> **TASK PROMPT**: In the data below, set down exactly the lines from the one containing "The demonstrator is" up to and including the one containing "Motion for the". Leave the pictures out.

******

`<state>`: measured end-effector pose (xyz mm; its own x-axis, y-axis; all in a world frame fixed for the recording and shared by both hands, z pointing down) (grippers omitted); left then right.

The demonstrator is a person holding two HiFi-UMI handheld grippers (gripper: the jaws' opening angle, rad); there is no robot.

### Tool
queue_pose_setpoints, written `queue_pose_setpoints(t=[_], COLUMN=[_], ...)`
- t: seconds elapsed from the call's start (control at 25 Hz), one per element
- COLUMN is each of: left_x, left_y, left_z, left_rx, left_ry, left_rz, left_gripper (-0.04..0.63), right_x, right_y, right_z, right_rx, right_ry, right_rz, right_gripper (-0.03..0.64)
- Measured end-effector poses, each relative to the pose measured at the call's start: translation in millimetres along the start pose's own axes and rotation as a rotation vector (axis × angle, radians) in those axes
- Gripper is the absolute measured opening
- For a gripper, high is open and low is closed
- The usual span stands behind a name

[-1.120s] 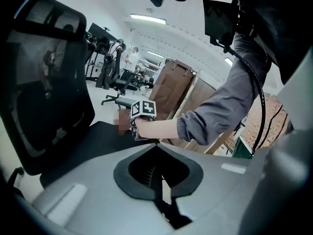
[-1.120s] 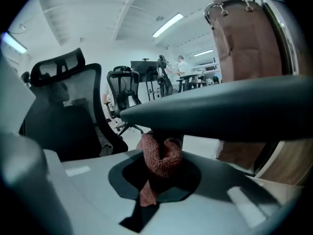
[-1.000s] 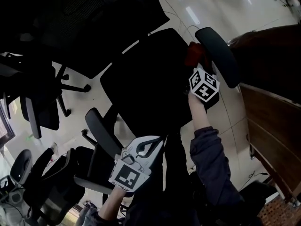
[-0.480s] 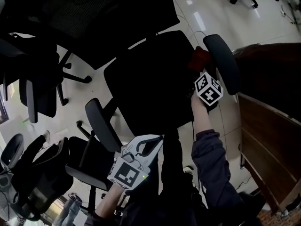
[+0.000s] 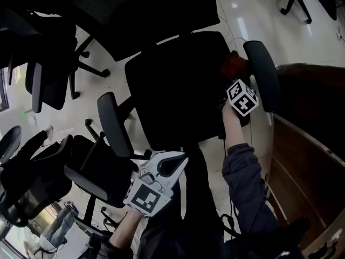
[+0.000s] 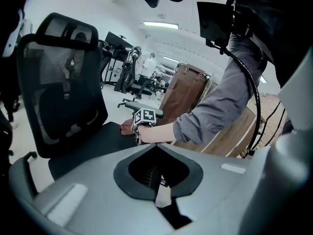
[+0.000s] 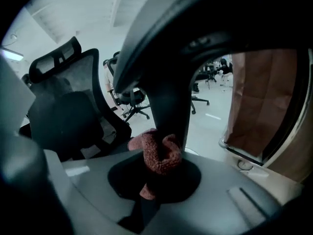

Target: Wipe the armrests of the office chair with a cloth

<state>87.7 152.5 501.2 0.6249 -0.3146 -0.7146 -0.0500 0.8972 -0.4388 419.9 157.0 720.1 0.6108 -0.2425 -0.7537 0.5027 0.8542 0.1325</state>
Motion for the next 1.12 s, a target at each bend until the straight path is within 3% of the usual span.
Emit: queue_pose_setpoints(t=[0.12,0.2,0.44,0.6,0.72,0.88,1.12], left_x=[0.3,5.7,10.7,5.1,-7.1,-24.5,-65.1], left_y=[5.8,8.1,9.4,7.2,0.5,-11.9,-22.1], left_z=[-5.6,-13.2,-60.5,-108.8,-139.3,-178.9,-215.7], left_rx=[0.038,0.073,0.196,0.299,0.38,0.459,0.515], left_ry=[0.028,0.056,0.146,0.224,0.279,0.348,0.366], left_rz=[-0.021,-0.034,-0.077,-0.122,-0.174,-0.221,-0.282], left_gripper=[0.014,0.014,0.014,0.014,0.014,0.014,0.014], right_x=[-6.4,5.8,48.6,42.5,24.4,-16.0,-80.8], right_y=[-4.3,-24.4,-151.3,-258.3,-330.0,-409.1,-476.0], right_z=[-2.1,-18.1,-129.0,-210.5,-248.8,-270.7,-254.1], right_rx=[0.083,0.204,0.731,1.107,1.314,1.432,1.363], right_ry=[-0.063,-0.067,-0.009,-0.009,-0.038,-0.043,-0.07], right_rz=[-0.055,-0.151,-0.509,-0.759,-0.936,-1.164,-1.426], right_gripper=[0.018,0.018,0.018,0.018,0.018,0.018,0.018])
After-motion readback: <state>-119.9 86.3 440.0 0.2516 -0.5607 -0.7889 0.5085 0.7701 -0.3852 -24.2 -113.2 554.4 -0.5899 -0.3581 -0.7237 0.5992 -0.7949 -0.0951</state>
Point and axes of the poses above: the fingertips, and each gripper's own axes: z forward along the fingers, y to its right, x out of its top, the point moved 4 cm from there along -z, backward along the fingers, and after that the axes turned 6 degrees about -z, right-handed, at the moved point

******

> **ANSWER TO THIS EXERCISE**:
The demonstrator is a person holding two HiFi-UMI handheld grippers (gripper: the jaws' opening angle, rad); there is no robot.

### Tool
queue_pose_setpoints, written `queue_pose_setpoints(t=[_], COLUMN=[_], ...)`
- t: seconds elapsed from the call's start (control at 25 Hz), one per element
- COLUMN is each of: left_x, left_y, left_z, left_rx, left_ry, left_rz, left_gripper (-0.04..0.63), right_x, right_y, right_z, right_rx, right_ry, right_rz, right_gripper (-0.03..0.64)
- Measured end-effector poses, each relative to the pose measured at the call's start: translation in millimetres along the start pose's own axes and rotation as a rotation vector (axis × angle, radians) in those axes
- Gripper is the absolute measured opening
- For a gripper, high is open and low is closed
- The usual span stands behind a name

[-1.120s] 
[-1.120s] 
[-1.000s] 
[-0.480s] 
[+0.000s] 
[+0.000s] 
[+0.000s] 

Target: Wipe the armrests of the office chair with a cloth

<state>87.7 152.5 501.2 0.6249 -0.3146 -0.7146 -0.0500 0.8972 -0.4388 419.9 157.0 720.1 0.6108 -0.2425 -0.7537 0.5027 0.8542 0.1325</state>
Motion for the next 1.12 s, a target at each bend until the straight path is within 3% of the usual span.

No additional output is expected for this exercise.